# Paphiopedilums That Will Do Good Without Cooler Period



## Happypaphy7 (Apr 23, 2016)

As large bulk of my collections have now moved to T8 light set up in my bedroom, I need to shuffle around my assortments.

The main issue is the temperature.
It is significantly warmer, day and night, then is outside. I have a fan going. 
This will be for both summer and winter.

I could use AC to keep day and night temperature cooler during the summer, and crack the window open a bit during cooler months, but livingroom is no longer an option.

I am rather sad because I have gathered up large amount of parvis and such which benefit from having cool winter to do well long term and flower well. 
I can keep some and have them by the window in the livingroom, but the space is very very limited. 

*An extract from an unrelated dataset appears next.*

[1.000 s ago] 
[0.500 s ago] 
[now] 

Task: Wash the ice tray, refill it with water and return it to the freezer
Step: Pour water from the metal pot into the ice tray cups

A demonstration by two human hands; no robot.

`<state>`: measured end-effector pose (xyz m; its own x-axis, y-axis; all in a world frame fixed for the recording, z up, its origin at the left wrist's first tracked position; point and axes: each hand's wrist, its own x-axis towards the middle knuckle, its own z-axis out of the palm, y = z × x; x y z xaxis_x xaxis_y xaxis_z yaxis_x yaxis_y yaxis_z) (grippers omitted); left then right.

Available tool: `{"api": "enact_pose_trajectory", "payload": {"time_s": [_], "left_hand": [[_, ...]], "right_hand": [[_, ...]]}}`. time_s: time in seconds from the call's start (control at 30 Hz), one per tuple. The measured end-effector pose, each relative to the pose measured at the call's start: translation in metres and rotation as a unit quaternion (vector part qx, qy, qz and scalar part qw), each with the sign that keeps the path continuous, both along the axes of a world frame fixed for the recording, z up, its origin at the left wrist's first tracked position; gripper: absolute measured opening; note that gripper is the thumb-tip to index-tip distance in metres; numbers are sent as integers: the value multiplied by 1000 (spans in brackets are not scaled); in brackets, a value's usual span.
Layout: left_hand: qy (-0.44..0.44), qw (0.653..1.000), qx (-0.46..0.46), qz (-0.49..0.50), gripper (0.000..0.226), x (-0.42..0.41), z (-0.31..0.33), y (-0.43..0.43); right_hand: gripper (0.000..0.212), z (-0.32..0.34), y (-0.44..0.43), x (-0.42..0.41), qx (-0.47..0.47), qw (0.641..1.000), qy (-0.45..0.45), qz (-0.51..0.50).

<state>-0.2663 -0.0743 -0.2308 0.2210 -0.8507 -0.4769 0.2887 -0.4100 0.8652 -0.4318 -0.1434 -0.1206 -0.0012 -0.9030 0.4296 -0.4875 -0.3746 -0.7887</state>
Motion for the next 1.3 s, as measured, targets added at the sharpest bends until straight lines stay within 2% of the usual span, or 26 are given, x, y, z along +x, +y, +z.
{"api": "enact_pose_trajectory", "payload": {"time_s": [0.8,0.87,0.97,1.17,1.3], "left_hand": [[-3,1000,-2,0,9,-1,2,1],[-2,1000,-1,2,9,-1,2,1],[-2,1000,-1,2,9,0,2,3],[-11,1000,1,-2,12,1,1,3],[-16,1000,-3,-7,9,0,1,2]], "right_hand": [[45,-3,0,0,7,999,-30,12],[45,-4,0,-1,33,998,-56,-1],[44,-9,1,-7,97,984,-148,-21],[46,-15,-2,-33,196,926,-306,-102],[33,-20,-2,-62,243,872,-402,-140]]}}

I was getting so depressed the other day thinking that I might have to give up these plants and go back to Phalaenopsis and vandas. No!!!!!

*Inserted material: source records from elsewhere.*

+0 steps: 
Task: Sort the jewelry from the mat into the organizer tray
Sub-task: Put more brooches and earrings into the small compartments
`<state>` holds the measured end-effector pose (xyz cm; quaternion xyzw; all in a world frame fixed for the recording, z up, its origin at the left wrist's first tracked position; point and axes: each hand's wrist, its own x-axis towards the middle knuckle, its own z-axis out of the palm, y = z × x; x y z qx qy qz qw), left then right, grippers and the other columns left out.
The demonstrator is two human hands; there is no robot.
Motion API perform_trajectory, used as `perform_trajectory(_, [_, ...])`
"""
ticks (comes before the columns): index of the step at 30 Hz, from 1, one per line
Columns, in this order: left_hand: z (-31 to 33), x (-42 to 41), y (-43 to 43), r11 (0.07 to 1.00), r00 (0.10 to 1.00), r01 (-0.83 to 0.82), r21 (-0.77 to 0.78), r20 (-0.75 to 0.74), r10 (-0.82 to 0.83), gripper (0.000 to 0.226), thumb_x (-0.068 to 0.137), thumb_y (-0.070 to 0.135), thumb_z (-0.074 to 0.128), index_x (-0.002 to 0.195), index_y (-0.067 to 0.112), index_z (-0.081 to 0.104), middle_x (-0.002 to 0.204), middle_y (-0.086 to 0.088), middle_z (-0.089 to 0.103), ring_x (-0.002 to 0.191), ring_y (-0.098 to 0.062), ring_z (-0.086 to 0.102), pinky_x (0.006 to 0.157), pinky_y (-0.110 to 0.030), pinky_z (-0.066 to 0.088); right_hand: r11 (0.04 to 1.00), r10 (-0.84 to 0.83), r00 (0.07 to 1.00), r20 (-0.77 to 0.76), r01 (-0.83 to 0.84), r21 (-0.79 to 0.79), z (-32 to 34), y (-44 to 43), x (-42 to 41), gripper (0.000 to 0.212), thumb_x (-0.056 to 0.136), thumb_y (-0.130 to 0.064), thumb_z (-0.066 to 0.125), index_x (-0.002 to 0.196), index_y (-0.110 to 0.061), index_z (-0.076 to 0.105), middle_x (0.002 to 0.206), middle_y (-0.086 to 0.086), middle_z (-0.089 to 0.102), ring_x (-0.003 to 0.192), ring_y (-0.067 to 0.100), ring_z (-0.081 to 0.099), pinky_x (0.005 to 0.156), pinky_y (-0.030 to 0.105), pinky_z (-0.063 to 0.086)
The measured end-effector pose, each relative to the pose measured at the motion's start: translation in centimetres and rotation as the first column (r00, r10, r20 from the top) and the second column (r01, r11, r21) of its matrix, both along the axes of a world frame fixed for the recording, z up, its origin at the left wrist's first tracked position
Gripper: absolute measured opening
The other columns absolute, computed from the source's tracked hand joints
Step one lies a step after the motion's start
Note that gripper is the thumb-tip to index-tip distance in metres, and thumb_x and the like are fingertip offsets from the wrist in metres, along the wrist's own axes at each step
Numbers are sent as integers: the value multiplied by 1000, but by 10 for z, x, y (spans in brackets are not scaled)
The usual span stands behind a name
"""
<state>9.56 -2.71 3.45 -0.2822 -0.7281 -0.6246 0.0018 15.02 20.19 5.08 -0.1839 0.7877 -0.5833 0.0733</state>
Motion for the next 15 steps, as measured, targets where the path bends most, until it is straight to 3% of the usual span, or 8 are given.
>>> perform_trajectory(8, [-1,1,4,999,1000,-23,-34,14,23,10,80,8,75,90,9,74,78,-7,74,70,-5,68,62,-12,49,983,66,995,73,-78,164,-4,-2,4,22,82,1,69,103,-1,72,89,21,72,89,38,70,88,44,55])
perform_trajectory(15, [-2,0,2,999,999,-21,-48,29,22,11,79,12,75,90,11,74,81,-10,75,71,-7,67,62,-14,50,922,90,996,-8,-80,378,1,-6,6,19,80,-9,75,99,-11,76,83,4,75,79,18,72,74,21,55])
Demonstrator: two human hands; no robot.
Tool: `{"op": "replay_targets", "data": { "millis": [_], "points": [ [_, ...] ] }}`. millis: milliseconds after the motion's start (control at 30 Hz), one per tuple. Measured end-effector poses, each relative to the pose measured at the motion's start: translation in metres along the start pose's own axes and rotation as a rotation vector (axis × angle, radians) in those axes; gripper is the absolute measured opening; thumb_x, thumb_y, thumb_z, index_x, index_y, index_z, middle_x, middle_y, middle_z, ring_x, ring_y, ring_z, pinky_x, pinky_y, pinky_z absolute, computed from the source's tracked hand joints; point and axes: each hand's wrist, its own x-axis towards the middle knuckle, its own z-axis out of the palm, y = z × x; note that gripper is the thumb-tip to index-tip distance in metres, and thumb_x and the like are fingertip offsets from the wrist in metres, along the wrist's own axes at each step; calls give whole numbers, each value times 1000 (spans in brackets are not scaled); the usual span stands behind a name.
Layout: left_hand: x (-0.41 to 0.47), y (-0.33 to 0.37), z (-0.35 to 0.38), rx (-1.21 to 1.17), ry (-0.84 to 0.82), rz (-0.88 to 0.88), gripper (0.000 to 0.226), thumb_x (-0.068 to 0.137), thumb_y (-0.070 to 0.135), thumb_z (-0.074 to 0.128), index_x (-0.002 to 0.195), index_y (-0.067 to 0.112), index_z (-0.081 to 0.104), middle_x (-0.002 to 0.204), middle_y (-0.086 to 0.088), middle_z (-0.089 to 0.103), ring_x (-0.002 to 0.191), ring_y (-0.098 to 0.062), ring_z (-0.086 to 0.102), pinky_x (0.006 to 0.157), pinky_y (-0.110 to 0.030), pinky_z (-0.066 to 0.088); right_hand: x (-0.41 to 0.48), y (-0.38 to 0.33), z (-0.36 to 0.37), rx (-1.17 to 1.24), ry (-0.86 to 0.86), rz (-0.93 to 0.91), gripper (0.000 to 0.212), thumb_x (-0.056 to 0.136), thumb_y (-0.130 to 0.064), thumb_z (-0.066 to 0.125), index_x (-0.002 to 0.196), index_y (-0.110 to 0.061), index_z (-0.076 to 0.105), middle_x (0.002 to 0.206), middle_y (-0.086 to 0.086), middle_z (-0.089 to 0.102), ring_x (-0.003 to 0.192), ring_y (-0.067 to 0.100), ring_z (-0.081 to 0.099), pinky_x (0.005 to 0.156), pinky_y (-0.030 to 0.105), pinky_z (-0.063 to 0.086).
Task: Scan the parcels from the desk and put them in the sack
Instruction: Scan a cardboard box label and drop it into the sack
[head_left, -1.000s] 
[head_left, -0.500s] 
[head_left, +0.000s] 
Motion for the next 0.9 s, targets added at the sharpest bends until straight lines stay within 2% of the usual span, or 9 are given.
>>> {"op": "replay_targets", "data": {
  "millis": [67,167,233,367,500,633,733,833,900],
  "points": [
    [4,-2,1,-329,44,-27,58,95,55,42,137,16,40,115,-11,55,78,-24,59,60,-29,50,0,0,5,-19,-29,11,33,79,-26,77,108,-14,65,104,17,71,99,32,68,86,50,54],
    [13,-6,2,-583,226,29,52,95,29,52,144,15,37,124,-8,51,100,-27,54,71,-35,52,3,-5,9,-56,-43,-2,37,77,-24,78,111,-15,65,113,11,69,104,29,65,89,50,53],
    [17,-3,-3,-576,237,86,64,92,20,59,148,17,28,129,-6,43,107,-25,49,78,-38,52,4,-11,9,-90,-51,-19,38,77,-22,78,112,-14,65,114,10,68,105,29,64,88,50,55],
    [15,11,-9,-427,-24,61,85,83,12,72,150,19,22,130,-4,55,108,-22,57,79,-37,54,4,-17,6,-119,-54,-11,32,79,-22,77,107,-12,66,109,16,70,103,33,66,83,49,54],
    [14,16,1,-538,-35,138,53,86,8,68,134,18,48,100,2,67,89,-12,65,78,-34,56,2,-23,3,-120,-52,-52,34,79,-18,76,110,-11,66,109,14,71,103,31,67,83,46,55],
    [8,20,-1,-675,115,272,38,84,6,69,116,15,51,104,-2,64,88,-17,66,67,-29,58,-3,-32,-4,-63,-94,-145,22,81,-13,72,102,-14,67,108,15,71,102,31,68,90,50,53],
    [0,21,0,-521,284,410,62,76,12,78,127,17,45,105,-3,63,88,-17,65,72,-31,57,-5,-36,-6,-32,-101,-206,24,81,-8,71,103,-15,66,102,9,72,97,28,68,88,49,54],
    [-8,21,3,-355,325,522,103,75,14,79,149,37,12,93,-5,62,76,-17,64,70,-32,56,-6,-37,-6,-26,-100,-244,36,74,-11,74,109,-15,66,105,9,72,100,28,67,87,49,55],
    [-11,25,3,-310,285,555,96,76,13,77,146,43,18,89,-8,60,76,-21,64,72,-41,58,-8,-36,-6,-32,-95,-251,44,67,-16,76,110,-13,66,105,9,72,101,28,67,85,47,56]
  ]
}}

Anyways, so for those of you, who are growing under lights and not in the basement which stay cooler, especially in the winter, what are some paphs that do well long term without having cooler period.

I mean, in the current bedroom, it won't even get down to 65F any more.
It will always be like summer.

Some of the ones I have searched are ones in the cochlopetalum, of which I have two species and intersectional hybrids, althought not such a huge fan of them.

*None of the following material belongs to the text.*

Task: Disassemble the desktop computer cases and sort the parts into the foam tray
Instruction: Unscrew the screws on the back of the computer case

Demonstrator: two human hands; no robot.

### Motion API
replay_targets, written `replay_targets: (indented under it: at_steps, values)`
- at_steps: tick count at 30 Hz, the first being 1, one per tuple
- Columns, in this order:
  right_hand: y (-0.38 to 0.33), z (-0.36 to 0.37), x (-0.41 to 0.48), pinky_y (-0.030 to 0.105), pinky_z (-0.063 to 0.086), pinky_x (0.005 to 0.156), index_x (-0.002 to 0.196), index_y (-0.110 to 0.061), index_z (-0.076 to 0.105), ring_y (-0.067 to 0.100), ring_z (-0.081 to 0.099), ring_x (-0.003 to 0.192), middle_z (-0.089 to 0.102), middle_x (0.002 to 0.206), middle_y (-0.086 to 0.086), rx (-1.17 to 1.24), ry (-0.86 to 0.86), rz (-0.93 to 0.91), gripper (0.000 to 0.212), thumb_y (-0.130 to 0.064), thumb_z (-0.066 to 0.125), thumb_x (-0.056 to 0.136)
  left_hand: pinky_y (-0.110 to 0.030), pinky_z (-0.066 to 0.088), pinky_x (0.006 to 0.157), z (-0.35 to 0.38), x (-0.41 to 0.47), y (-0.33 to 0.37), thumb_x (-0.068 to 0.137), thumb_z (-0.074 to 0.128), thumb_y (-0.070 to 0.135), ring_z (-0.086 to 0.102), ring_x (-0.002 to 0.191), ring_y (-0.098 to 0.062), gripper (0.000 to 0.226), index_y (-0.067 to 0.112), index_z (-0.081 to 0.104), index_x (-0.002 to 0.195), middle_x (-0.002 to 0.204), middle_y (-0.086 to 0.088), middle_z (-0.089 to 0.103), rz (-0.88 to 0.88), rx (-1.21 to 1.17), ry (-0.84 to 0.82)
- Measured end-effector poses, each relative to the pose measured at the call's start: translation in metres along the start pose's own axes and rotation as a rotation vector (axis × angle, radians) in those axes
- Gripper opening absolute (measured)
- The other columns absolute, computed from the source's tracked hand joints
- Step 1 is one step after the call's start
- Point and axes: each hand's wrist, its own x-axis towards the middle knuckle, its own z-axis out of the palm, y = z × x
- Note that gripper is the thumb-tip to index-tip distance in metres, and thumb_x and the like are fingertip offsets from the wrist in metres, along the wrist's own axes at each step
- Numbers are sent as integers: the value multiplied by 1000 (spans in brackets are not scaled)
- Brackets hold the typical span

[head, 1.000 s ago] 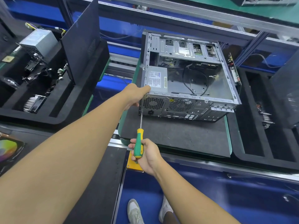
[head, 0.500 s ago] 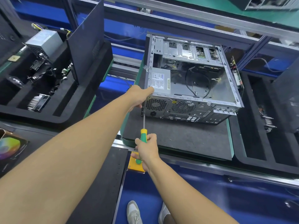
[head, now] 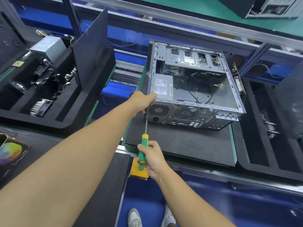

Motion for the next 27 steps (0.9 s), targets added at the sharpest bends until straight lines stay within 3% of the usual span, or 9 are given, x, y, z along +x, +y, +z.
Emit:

Then, lawrenceanum, hookerae ( I have it), leucochilum & nevium (I have them, do like their leaves, but not too fond of these flowers, they all look similar) stonei (says mostly warm but also have a cool period right before flowering).... not many.

Most of paph seem to go through some cooler period at some point in their habitat. 

I'm doomed! I guess it's time to move on and get used to a new love. lol


----------



## troy (Apr 23, 2016)

Paphs that require a higher low will also require a higher high, I'm finding that my godefroyaes, leucochilums, niveum, concolor & bellatulum hybrids & hangianum & hangianum hybrids take off at temps over 82 farenheit day temps and right at 68 night temp


----------



## tnyr5 (Apr 23, 2016)

You can grow anything in any room, it just depends upon how much effort you're willing to expend.


----------



## orchidman77 (Apr 23, 2016)

Don't give up! You should be able to grow the multi florals fairly well in your conditions. Like Paph stonei, roth and hybrids, etc...warm and bright!

Also, successful plant culture is the intersection of many things - water, light, air movement, temperature, potting substrate, nutrients - and if other variables are in line, one doesn't have to worry as much about one aspect of culture most of the time. 

David


----------



## troy (Apr 23, 2016)

Just about any plant will adapt to your conditions, david is right about multis will do good in your conditions!!! Kolopakingii, haynaldianum, phillipinense, sanderianum, rothschildianum, praestans aka glanduliferum will all do good in your conditions also adductum and var anitum, these multis natural habitats stay mostly warm year round


----------



## Happypaphy7 (Apr 23, 2016)

troy said:


> Paphs that require a higher low will also require a higher high, I'm finding that my godefroyaes, leucochilums, niveum, concolor & bellatulum hybrids & hangianum & hangianum hybrids take off at temps over 82 farenheit day temps and right at 68 night temp



Well, that temperature range is something I would be very happy with.
In the bedroom, it is already 75 at night, which is crazy.
During the day, it goes above 82. It is only a little over 70 outside today.

Night temp of 68 is very good for plants.


----------



## Happypaphy7 (Apr 23, 2016)

tnyr5 said:


> You can grow anything in any room, it just depends upon how much effort you're willing to expend.



That is not true.

Please read the first post in full and the temperature range I gave above in respond to Troy.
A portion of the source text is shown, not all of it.